=== What you should do ===
Of the lines below, copy those that hold the word "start".

□ □ □ □ □

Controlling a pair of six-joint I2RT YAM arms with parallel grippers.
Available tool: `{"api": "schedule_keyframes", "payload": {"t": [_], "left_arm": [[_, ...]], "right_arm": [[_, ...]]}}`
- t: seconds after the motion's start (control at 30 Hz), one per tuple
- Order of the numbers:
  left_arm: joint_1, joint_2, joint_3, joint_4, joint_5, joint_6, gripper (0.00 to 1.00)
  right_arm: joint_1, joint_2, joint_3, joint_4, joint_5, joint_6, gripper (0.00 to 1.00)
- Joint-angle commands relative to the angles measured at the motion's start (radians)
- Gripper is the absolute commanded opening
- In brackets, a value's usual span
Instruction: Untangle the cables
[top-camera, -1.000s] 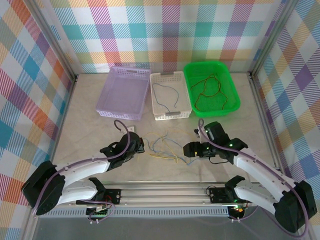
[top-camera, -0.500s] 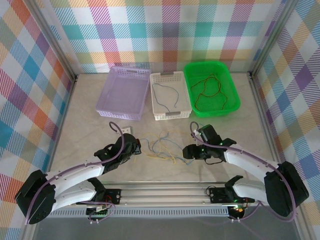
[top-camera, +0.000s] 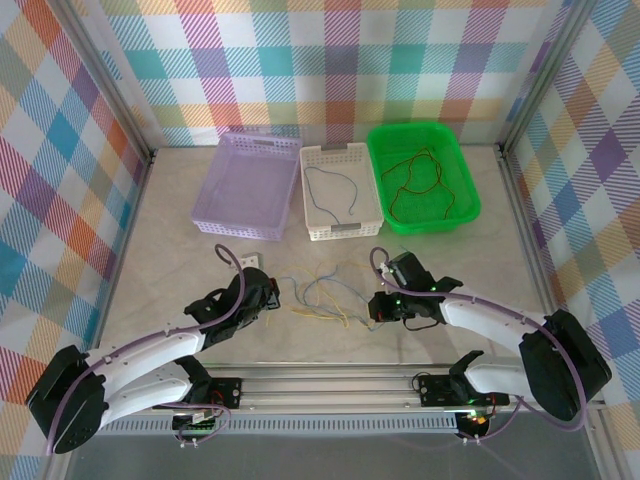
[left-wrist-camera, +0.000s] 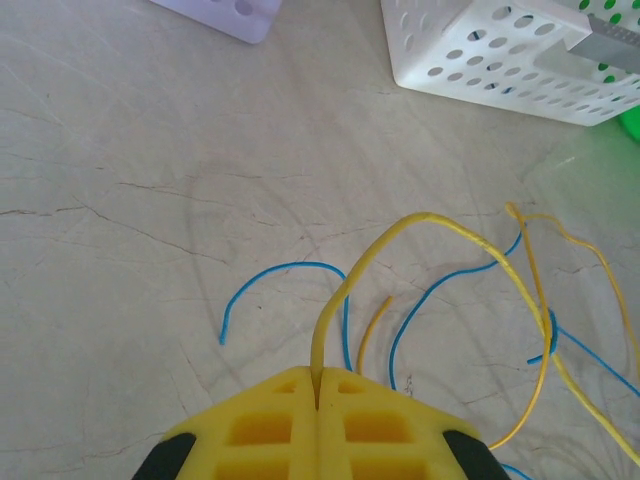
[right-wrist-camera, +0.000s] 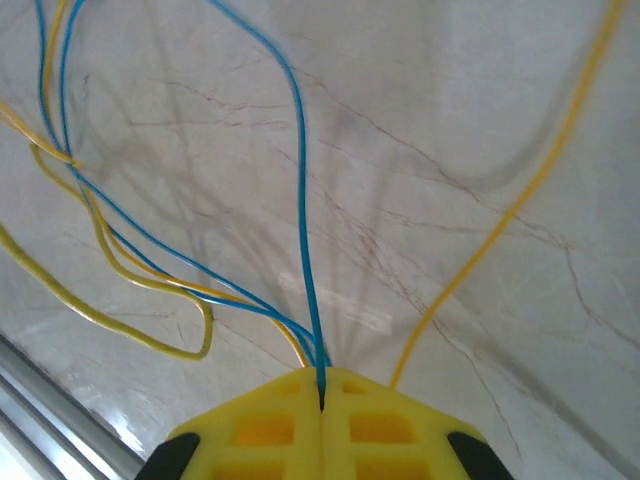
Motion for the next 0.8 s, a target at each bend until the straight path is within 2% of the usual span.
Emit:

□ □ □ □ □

=== Reply ===
- t: seconds after the motion's start (control at 30 Hz), one per tuple
- Joint-angle commands relative to the angles measured at the motion's start (radians)

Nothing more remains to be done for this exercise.